Following presentation of preliminary findings based on responses to the first round of the Delphi consensus-building exercise, attendees provided comments and suggestions on the list of outcomes that had been categorized by the NIMH team in terms of their presumed level of intervention (i.e., individual, family, community, clinical, and regional/national). Some participants expressed that a tiered view does not necessarily reflect indigenous perspectives and others felt that a spiritual element was lacking. Several participants indicated that any proposed interventions should be supported by policies and regulatory measures. In addition, there was a call to develop an appropriate set of measures for whichever outcomes are selected for the toolkit. There were also several suggestions for domains by which to rate outcomes in the third round of the Delphi; these included locally-tailored community needs; feasibility of intervention; immediacy of impact; and taking into account the scale and timeframe of interventions and their outcomes. The issue of whether or not outcomes included in the next round of the Delphi should be restricted to those for which there is a scientific/peer-reviewed evidence base also arose. A subsequent assertion was that indigenous evidence-based practices are equally valid to western scientific approaches and it may be helpful to distinguish among diverse clinical, indigenous knowledge, policy, and research values. Irrespective of the decisions made regarding the content of the toolkit, participants were in general agreement as to maintaining transparency of the analytical approach for data reduction from Delphi panel responses to the unique outcomes and measures.

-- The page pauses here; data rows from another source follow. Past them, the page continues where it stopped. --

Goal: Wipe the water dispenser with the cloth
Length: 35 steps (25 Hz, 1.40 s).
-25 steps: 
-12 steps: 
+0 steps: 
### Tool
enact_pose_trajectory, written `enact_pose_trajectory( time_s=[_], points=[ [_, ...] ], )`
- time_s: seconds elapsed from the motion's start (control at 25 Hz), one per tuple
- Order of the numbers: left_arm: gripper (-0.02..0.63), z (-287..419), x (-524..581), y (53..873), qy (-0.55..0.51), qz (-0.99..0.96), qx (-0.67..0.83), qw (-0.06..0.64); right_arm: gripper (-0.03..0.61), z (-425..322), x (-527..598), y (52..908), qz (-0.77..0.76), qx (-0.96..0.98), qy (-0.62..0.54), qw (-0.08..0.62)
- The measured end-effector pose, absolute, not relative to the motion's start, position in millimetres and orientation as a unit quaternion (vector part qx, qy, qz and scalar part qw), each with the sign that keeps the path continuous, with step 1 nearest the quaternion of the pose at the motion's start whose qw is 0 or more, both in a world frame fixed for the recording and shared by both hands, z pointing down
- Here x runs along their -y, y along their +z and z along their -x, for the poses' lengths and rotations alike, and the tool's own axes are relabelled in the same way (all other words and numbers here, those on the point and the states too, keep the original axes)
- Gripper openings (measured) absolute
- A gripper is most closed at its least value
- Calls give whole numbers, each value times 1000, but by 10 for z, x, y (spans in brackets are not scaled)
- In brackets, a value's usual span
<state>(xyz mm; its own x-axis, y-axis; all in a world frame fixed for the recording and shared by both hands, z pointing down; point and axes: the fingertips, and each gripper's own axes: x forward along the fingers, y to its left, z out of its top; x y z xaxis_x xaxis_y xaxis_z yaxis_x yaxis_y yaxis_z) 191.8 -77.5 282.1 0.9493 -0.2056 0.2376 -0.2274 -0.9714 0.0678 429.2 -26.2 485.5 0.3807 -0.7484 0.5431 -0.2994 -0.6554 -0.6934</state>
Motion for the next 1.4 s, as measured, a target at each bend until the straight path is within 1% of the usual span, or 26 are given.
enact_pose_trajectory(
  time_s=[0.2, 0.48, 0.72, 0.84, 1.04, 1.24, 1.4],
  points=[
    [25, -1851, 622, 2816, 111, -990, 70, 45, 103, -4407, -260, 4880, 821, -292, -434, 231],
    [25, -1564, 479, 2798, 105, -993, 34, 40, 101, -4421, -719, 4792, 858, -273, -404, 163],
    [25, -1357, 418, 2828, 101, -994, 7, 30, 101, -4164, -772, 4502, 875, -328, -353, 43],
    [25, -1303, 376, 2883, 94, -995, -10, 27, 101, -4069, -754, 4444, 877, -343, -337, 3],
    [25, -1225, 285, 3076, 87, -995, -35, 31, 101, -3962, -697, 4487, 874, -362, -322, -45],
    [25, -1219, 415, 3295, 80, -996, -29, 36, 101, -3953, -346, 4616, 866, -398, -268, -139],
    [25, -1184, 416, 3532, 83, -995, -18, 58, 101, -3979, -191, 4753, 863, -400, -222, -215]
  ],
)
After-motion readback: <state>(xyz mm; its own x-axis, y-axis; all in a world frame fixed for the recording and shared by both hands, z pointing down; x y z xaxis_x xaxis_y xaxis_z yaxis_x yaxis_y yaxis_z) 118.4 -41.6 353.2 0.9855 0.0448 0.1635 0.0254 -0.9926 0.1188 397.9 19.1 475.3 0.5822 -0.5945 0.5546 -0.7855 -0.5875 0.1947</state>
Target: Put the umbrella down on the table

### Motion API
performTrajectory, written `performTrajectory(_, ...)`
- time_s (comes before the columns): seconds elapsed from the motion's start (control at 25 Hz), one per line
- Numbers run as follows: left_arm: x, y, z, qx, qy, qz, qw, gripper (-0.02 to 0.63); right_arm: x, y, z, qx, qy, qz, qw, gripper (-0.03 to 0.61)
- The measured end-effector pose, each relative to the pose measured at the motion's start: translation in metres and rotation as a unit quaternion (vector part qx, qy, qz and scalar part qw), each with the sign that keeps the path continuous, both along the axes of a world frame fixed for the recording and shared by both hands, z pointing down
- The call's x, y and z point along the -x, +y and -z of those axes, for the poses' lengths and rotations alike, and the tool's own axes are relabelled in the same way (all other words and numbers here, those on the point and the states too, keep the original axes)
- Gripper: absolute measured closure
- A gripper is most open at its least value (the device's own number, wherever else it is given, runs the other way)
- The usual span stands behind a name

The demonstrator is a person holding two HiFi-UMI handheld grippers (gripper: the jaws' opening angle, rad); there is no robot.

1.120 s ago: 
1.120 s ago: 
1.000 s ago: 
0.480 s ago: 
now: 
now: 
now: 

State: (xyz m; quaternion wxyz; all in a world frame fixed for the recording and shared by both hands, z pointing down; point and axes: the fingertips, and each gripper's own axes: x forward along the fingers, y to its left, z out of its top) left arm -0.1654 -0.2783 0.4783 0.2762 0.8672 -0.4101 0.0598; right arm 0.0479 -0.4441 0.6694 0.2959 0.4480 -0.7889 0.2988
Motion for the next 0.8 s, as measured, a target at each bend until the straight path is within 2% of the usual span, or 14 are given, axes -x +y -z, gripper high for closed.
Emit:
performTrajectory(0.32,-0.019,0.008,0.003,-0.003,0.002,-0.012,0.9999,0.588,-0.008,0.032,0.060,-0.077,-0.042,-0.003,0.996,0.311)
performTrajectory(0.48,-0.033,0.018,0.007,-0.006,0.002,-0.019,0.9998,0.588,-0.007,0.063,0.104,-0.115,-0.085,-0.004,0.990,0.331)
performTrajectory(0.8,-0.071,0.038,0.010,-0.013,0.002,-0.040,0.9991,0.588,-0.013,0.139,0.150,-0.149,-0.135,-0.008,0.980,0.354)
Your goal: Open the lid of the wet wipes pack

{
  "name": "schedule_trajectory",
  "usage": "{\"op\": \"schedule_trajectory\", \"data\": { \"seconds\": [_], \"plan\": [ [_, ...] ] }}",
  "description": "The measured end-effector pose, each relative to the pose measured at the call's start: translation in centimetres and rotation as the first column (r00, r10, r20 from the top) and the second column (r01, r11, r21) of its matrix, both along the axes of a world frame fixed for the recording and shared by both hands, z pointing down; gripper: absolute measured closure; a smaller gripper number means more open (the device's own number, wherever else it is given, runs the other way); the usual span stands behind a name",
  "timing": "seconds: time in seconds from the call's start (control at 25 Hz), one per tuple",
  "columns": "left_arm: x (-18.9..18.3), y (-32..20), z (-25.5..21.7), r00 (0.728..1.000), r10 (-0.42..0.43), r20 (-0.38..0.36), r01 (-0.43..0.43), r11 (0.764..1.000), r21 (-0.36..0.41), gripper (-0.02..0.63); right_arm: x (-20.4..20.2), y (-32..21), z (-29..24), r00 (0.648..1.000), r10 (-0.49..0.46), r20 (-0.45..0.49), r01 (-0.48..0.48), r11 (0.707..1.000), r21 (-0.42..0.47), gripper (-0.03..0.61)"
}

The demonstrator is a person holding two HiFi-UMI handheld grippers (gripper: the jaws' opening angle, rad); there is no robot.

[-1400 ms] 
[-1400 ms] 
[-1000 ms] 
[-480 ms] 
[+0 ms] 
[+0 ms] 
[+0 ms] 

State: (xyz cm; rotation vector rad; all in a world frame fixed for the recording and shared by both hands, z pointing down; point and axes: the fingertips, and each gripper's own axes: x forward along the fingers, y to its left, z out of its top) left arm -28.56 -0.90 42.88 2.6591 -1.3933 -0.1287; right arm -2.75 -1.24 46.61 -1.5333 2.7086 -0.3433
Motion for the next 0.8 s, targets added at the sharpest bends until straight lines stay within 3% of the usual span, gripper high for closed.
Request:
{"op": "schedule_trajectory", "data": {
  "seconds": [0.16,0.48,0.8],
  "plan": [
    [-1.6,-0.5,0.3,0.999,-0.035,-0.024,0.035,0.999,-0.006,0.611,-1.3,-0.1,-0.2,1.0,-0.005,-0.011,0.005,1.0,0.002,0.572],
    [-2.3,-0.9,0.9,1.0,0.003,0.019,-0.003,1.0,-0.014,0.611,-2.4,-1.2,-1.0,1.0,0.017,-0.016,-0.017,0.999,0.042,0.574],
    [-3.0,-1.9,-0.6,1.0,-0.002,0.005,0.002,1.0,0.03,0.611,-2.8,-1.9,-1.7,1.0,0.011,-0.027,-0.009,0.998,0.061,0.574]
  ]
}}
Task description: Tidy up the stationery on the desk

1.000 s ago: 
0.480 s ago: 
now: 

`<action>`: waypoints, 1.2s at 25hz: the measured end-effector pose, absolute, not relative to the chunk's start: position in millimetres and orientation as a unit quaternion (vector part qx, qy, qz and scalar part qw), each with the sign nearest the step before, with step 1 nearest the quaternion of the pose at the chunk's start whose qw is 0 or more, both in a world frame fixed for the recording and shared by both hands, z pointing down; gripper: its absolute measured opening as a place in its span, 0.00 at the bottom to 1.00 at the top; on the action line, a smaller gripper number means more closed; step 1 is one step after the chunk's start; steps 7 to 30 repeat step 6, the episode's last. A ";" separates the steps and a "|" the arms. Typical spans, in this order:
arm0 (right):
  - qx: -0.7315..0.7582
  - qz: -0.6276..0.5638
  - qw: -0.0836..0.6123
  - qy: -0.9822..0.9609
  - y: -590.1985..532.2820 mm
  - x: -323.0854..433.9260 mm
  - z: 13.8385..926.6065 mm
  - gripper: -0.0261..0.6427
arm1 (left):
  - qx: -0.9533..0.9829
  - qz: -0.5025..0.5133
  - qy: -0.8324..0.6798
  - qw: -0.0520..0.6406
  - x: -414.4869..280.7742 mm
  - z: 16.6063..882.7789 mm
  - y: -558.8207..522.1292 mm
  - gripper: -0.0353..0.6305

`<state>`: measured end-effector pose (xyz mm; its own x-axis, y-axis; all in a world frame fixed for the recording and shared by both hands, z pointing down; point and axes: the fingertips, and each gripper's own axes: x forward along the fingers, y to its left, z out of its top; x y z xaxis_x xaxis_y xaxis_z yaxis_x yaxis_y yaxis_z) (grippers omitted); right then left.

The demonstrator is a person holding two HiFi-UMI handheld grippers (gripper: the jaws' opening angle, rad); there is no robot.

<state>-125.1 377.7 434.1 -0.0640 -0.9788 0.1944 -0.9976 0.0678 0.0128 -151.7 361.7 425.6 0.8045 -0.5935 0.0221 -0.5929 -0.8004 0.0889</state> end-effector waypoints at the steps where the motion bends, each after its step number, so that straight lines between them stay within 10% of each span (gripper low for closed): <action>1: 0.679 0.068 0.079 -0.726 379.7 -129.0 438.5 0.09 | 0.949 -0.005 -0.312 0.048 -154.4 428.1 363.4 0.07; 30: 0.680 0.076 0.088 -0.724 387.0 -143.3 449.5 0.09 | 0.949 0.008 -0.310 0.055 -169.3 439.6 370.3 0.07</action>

Moving from Outcomes to Measures

Speakers in this session presented some examples of online resources pertaining to suicide-related interventions, their outcomes, and measures. One is the Substance Abuse and Mental Health Services Administration’s (SAMHSA) National Registry of Evidence-based Programs and Practices (NREPP), a repository and review system designed to provide reliable information on mental health and substance abuse interventions. Another is Section I of Suicide Prevention Resource Center’s (SPRC) Best Practices Registry (BPR); it lists evidence-based intervention programs that have undergone rigorous evaluation and that have demonstrated positive outcomes. A third resource is the consensus measures for Phenotypes and eXposures (PhenX) Toolkit, a catalog of recommended, standard measures of phenotypes and environmental exposures for use in biomedical research.

Synthesizing Sources of Data / Timeline

The final session addressed the need to incorporate other sources of information in addition to the responses from the Delphi process, and provided a tentative outline for forthcoming activities. Findings from a Canadian focus group on mental wellness and suicide prevention, the proceedings from the Sámi Suicide Prevention Plan workshop, and results from anticipated focus group discussions in Alaska and Greenland are expected to be integrated into the final RISING SUN products. In terms of the revised timeline, the second round of the Delphi is scheduled tentatively to proceed in June 2016, with data analyses and writing completed by winter 2017. A third meeting, with the aims of launching the suicide prevention toolkit and disseminating results from the RISING SUN initiative, is scheduled tentatively to be hosted by Canada in Spring 2017.